[Problem to work on]:
Please reproduce the following records exactly, with nothing omitted.

[Raw data]:
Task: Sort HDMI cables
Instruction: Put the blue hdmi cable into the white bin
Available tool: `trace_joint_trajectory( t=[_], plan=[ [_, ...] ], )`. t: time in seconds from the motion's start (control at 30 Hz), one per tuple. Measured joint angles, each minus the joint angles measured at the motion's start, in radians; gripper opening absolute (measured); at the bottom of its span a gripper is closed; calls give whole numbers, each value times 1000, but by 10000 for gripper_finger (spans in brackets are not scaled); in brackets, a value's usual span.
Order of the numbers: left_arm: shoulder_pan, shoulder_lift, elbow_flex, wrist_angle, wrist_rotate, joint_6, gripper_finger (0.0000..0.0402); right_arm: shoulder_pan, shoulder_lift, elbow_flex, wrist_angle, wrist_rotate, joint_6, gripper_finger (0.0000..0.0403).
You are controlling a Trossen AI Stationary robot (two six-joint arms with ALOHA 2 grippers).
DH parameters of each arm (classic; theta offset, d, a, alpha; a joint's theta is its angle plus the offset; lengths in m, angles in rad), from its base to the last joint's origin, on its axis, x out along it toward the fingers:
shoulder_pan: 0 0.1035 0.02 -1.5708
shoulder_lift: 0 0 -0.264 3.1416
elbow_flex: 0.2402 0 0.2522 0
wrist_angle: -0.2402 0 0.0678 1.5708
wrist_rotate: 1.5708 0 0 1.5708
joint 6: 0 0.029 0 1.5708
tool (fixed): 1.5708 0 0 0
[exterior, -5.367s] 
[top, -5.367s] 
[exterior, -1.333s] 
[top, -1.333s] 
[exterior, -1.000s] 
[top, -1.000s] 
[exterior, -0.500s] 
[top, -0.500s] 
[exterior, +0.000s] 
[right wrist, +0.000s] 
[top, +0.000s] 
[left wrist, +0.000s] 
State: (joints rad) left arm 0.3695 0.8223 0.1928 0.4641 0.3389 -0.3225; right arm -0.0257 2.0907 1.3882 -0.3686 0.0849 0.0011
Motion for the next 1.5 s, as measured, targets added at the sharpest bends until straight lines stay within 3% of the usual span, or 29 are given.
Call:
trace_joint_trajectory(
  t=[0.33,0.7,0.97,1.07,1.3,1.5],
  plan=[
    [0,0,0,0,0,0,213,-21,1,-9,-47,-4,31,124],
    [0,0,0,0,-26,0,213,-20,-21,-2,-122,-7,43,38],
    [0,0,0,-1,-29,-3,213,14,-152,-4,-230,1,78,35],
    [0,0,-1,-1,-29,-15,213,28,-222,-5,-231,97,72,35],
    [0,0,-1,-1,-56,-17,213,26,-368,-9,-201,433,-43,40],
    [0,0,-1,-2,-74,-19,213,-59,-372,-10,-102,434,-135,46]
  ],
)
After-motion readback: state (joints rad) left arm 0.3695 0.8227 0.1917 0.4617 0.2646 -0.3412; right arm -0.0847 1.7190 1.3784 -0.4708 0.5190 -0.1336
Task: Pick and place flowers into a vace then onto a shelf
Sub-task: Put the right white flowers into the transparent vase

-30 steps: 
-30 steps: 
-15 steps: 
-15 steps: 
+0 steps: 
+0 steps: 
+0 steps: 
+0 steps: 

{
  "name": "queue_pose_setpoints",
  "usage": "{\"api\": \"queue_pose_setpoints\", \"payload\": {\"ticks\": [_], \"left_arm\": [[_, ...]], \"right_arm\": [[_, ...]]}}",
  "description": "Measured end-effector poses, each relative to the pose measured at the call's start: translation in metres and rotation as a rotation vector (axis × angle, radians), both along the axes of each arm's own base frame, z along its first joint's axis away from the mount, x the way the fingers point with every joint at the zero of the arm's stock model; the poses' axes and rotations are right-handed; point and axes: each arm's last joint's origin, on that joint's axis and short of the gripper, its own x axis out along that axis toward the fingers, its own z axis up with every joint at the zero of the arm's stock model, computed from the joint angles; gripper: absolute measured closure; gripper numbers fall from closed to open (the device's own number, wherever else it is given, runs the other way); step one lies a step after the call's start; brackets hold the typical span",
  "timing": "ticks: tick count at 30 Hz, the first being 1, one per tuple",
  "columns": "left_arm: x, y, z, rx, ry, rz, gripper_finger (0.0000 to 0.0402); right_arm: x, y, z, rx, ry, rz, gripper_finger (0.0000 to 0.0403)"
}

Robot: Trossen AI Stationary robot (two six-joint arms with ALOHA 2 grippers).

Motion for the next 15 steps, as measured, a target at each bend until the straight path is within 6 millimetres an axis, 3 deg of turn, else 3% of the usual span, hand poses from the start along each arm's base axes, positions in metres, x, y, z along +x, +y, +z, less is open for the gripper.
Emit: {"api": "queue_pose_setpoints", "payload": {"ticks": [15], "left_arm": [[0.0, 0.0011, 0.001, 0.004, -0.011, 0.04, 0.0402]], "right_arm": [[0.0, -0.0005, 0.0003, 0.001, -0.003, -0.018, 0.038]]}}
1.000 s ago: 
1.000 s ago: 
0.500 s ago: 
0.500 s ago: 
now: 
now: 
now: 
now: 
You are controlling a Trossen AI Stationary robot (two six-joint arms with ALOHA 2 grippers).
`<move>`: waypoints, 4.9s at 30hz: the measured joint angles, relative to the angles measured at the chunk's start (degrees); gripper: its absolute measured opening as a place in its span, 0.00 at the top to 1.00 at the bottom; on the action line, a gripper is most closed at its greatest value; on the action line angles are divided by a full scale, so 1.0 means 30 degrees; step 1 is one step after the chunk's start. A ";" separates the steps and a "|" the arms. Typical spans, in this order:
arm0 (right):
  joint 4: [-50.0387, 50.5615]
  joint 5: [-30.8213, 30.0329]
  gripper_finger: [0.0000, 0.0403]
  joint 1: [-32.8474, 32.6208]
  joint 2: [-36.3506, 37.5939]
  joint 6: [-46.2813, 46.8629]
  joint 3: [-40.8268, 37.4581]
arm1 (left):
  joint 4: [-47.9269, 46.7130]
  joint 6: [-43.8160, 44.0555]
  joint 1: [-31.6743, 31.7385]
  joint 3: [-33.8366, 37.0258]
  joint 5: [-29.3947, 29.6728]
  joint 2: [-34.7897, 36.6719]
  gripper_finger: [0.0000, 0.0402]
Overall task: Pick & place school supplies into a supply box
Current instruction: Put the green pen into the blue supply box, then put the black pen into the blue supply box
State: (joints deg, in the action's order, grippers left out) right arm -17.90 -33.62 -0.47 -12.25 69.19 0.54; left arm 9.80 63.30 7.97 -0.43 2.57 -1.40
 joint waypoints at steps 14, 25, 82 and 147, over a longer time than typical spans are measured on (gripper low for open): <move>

[Response]:
Task: Sort HDMI cables
Instruction: Put the blue hdmi cable into the white bin
Available tool: `trace_joint_trajectory( t=[_], plan=[ [_, ...] ], )`. t: time in seconds from the motion's start (control at 30 Hz), one per tuple. Measured joint angles, each minus the joint angles measured at the motion's start, in radians; gripper opening absolute (measured); at the bottom of its span a gripper is closed; calls give whole numbers, each value times 1000, but by 10000 for gripper_finger (spans in brackets are not scaled); in brackets, a value's usual span.
Order of the numbers: left_arm: shoulder_pan, shoulder_lift, elbow_flex, wrist_angle, wrist_rotate, joint_6, gripper_finger (0.0000..0.0402); right_arm: shoulder_pan, shoulder_lift, elbow_flex, wrist_angle, wrist_rotate, joint_6, gripper_finger (0.0000..0.0403).
You are controlling a Trossen AI Stationary robot (two six-joint arms with ALOHA 2 grippers).
DH parameters of each arm (classic; theta offset, d, a, alpha; a joint's theta is its angle plus the offset; lengths in m, angles in rad), from its base to the last joint's origin, on its axis, x out along it toward the fingers:
shoulder_pan: 0 0.1035 0.02 -1.5708
shoulder_lift: 0 0 -0.264 3.1416
elbow_flex: 0.2402 0 0.2522 0
wrist_angle: -0.2402 0 0.0678 1.5708
wrist_rotate: 1.5708 0 0 1.5708
joint 6: 0 0.029 0 1.5708
tool (fixed): 1.5708 0 0 0
[exterior, -5.367s] 
[top, -5.367s] 
[exterior, -1.333s] 
[top, -1.333s] 
[exterior, -1.000s] 
[top, -1.000s] 
[exterior, -0.500s] 
[top, -0.500s] 
[exterior, +0.000s] 
[right wrist, +0.000s] 
[top, +0.000s] 
[left wrist, +0.000s] 
State: (joints rad) left arm 0.3695 0.8223 0.1928 0.4641 0.3389 -0.3225; right arm -0.0257 2.0907 1.3882 -0.3686 0.0849 0.0011
Motion for the next 1.5 s, as measured, targets added at the sharpest bends until straight lines stay within 3% of the usual span, or 29 are given.
Call:
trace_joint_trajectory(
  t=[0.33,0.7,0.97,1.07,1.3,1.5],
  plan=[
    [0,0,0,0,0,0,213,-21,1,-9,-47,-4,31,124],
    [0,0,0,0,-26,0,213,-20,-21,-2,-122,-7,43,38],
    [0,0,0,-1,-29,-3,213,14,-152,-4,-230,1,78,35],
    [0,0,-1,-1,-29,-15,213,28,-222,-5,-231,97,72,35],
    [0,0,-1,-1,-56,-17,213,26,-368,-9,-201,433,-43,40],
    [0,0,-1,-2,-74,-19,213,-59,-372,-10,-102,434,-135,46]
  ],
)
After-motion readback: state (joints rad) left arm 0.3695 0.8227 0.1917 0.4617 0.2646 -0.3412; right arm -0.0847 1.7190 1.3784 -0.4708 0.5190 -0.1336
Task: Pick and place flowers into a vace then onto a shelf
Sub-task: Put the right white flowers into the transparent vase

-30 steps: 
-30 steps: 
-15 steps: 
-15 steps: 
+0 steps: 
+0 steps: 
+0 steps: 
+0 steps: 

{
  "name": "queue_pose_setpoints",
  "usage": "{\"api\": \"queue_pose_setpoints\", \"payload\": {\"ticks\": [_], \"left_arm\": [[_, ...]], \"right_arm\": [[_, ...]]}}",
  "description": "Measured end-effector poses, each relative to the pose measured at the call's start: translation in metres and rotation as a rotation vector (axis × angle, radians), both along the axes of each arm's own base frame, z along its first joint's axis away from the mount, x the way the fingers point with every joint at the zero of the arm's stock model; the poses' axes and rotations are right-handed; point and axes: each arm's last joint's origin, on that joint's axis and short of the gripper, its own x axis out along that axis toward the fingers, its own z axis up with every joint at the zero of the arm's stock model, computed from the joint angles; gripper: absolute measured closure; gripper numbers fall from closed to open (the device's own number, wherever else it is given, runs the other way); step one lies a step after the call's start; brackets hold the typical span",
  "timing": "ticks: tick count at 30 Hz, the first being 1, one per tuple",
  "columns": "left_arm: x, y, z, rx, ry, rz, gripper_finger (0.0000 to 0.0402); right_arm: x, y, z, rx, ry, rz, gripper_finger (0.0000 to 0.0403)"
}

Robot: Trossen AI Stationary robot (two six-joint arms with ALOHA 2 grippers).

Motion for the next 15 steps, as measured, a target at each bend until the straight path is within 6 millimetres an axis, 3 deg of turn, else 3% of the usual span, hand poses from the start along each arm's base axes, positions in metres, x, y, z along +x, +y, +z, less is open for the gripper.
Emit: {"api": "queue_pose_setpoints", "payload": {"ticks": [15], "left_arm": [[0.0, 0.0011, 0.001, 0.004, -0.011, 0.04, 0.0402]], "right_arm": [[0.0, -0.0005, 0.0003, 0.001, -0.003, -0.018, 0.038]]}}
1.000 s ago: 
1.000 s ago: 
0.500 s ago: 
0.500 s ago: 
now: 
now: 
now: 
now: 
You are controlling a Trossen AI Stationary robot (two six-joint arms with ALOHA 2 grippers).
`<move>`: waypoints, 4.9s at 30hz: the measured joint angles, relative to the angles measured at the chunk's start (degrees); gripper: its absolute measured opening as a place in its span, 0.00 at the top to 1.00 at the bottom; on the action line, a gripper is most closed at its greatest value; on the action line angles are divided by a full scale, so 1.0 means 30 degrees; step 1 is one step after the chunk's start. A ";" separates the steps and a "|" the arms. Typical spans, in this order:
arm0 (right):
  joint 4: [-50.0387, 50.5615]
  joint 5: [-30.8213, 30.0329]
  gripper_finger: [0.0000, 0.0403]
  joint 1: [-32.8474, 32.6208]
  joint 2: [-36.3506, 37.5939]
  joint 6: [-46.2813, 46.8629]
  joint 3: [-40.8268, 37.4581]
arm1 (left):
  joint 4: [-47.9269, 46.7130]
  joint 6: [-43.8160, 44.0555]
  joint 1: [-31.6743, 31.7385]
  joint 3: [-33.8366, 37.0258]
  joint 5: [-29.3947, 29.6728]
  joint 2: [-34.7897, 36.6719]
  gripper_finger: [0.0000, 0.0402]
Overall task: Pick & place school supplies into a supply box
Current instruction: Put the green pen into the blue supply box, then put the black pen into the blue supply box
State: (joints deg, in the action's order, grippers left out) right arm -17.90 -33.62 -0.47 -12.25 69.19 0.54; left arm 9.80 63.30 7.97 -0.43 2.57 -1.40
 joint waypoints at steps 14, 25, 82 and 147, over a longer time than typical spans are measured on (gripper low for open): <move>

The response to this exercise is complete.